======== SUPPLIED INFORMATION

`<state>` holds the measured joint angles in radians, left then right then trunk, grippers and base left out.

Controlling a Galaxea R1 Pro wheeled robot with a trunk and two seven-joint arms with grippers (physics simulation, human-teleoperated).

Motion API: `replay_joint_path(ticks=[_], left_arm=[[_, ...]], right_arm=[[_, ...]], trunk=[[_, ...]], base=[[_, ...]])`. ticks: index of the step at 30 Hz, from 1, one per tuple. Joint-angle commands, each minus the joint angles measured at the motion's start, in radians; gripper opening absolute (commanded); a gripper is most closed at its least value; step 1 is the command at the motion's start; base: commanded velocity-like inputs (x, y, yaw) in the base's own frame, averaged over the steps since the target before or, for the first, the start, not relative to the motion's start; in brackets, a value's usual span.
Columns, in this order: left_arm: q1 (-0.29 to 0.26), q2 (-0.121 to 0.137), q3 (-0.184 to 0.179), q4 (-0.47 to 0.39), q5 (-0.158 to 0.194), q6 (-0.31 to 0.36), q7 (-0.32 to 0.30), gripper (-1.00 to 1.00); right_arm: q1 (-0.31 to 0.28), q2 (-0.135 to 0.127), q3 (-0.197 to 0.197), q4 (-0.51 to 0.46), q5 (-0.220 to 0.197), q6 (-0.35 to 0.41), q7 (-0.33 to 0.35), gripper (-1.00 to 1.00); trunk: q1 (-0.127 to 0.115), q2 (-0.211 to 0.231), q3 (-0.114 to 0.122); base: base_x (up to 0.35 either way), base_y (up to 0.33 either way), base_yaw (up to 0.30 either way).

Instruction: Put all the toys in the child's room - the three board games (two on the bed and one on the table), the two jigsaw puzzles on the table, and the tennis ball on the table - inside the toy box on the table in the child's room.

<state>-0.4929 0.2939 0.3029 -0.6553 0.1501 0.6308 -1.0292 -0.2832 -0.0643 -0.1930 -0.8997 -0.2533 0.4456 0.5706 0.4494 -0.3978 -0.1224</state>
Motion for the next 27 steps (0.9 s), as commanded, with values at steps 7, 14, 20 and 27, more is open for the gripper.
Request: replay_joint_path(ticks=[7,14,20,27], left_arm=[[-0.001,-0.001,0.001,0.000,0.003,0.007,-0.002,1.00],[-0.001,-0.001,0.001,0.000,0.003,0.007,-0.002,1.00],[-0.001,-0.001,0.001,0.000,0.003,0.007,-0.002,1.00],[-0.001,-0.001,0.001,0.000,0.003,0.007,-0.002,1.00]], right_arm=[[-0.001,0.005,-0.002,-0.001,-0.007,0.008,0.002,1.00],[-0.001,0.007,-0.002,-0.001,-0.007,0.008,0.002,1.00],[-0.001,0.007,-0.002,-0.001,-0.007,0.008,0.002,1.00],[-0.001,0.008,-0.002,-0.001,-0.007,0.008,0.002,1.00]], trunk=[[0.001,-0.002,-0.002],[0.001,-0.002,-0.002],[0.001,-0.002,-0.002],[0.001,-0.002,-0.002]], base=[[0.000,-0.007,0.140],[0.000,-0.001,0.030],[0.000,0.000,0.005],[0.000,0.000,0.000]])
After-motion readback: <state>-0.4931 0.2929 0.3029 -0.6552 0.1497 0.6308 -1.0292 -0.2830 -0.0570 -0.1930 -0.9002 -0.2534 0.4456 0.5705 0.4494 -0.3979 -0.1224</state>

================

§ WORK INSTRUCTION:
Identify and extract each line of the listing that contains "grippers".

§ ANSWER SPACE:
`<state>` holds the measured joint angles in radians, left then right then trunk, grippers and base left out.
Controlling a Galaxea R1 Pro wheeled robot with a trunk and two seven-joint arms with grippers (physics simulation, human-teleoperated).

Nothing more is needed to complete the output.